▶ Task description: Beginning at the line that contains "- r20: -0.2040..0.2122" and finishing at the line that contains "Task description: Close", output the data below exactly. Include both end lines and no pictures.
=== Begin Enclosure ===
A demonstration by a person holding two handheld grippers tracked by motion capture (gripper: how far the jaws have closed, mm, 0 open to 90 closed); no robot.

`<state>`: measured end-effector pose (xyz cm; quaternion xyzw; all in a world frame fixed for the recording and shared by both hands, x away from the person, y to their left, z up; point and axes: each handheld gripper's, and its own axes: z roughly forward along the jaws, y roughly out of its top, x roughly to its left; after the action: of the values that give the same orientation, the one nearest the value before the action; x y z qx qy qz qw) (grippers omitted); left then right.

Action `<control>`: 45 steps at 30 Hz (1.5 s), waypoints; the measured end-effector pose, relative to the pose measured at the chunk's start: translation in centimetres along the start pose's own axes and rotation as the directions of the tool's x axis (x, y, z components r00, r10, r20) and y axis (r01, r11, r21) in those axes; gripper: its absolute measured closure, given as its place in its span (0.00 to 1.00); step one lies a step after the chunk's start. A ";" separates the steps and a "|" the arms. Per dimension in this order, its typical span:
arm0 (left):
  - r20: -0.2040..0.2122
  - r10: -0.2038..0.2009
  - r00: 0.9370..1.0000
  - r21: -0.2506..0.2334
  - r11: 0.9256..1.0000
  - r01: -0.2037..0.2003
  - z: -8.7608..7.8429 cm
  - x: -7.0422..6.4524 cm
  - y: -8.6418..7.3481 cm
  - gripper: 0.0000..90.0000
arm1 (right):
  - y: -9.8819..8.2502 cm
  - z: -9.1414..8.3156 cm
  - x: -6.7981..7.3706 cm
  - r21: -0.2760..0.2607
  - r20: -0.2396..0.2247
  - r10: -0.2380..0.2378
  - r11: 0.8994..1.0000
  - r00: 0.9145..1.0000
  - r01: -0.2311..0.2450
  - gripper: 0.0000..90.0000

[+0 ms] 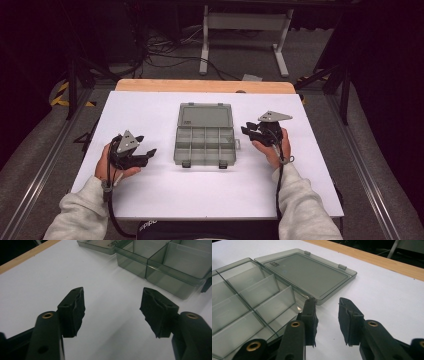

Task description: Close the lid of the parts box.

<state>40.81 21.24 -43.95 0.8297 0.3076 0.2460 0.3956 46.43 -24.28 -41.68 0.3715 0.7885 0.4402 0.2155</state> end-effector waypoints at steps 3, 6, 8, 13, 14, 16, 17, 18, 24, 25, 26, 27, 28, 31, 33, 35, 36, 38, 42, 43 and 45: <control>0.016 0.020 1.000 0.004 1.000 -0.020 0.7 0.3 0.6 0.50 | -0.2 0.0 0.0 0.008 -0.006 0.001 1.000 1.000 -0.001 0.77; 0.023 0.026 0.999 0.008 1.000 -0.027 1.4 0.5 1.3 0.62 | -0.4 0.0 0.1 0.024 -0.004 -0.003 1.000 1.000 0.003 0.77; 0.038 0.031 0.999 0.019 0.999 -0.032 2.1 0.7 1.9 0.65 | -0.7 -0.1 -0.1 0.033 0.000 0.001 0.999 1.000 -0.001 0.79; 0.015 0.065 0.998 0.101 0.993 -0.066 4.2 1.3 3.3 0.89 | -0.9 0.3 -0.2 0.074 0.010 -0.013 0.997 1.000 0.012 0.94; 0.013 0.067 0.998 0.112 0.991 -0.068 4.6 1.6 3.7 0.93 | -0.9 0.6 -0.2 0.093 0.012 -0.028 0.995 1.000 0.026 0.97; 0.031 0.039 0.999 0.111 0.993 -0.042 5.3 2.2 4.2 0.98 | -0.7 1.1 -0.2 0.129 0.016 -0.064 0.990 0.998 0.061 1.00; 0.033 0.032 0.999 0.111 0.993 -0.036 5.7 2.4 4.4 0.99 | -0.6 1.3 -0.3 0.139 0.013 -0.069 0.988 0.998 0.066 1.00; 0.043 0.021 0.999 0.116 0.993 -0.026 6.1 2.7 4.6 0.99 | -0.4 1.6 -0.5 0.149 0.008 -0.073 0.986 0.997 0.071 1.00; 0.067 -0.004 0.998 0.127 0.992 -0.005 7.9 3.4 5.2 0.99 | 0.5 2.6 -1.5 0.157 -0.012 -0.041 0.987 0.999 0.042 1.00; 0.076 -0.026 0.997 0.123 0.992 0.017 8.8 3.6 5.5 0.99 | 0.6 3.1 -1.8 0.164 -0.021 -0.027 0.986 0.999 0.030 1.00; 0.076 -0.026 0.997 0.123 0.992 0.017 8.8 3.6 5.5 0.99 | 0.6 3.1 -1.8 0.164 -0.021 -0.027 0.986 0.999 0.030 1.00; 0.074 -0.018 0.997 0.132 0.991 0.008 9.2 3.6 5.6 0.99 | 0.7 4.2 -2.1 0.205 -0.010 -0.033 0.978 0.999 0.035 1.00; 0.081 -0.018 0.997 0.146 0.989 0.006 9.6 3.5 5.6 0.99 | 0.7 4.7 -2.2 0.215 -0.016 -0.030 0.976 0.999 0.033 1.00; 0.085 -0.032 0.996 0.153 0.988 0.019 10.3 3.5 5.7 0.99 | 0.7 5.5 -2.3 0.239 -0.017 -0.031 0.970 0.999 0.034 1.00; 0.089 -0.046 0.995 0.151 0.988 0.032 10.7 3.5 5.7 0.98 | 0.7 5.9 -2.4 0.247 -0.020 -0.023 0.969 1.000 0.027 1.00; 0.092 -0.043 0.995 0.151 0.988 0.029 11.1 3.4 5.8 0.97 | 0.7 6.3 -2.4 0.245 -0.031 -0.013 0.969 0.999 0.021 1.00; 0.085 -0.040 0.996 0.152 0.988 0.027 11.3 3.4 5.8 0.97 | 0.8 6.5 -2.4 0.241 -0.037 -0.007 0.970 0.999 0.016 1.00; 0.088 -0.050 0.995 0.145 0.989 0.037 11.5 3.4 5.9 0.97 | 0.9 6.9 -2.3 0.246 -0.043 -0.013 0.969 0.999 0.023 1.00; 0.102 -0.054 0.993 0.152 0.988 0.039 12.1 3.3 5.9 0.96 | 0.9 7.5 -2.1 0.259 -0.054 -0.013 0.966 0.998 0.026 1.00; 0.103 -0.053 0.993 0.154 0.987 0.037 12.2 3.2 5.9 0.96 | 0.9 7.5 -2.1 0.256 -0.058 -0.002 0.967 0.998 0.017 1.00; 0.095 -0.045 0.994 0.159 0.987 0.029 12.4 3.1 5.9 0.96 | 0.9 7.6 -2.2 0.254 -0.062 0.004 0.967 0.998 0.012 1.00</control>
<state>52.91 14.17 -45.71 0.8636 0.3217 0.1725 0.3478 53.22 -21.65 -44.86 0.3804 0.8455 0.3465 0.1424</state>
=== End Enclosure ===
▶ Written response:
  - r20: -0.2040..0.2122
  - r10: -0.2038..0.2009
  - r00: 0.9370..1.0000
  - r21: -0.2506..0.2334
  - r11: 0.9256..1.0000
  - r01: -0.2037..0.2003
  - z: -8.7608..7.8429 cm
  - x: -7.0422..6.4524 cm
  - y: -8.6418..7.3481 cm
  - gripper: 0.0000..90.0000
arm1 (right):
  - y: -9.8819..8.2502 cm
  - z: -9.1414..8.3156 cm
  - x: -6.7981..7.3706 cm
  - r21: -0.2760..0.2607
  - r20: -0.2396..0.2247
  - r10: -0.2380..0.2378
  - r11: 0.8994..1.0000
  - r00: 0.9145..1.0000
  - r01: -0.2311..0.2450
  - gripper: 0.0000..90.0000

[+0 ms] 

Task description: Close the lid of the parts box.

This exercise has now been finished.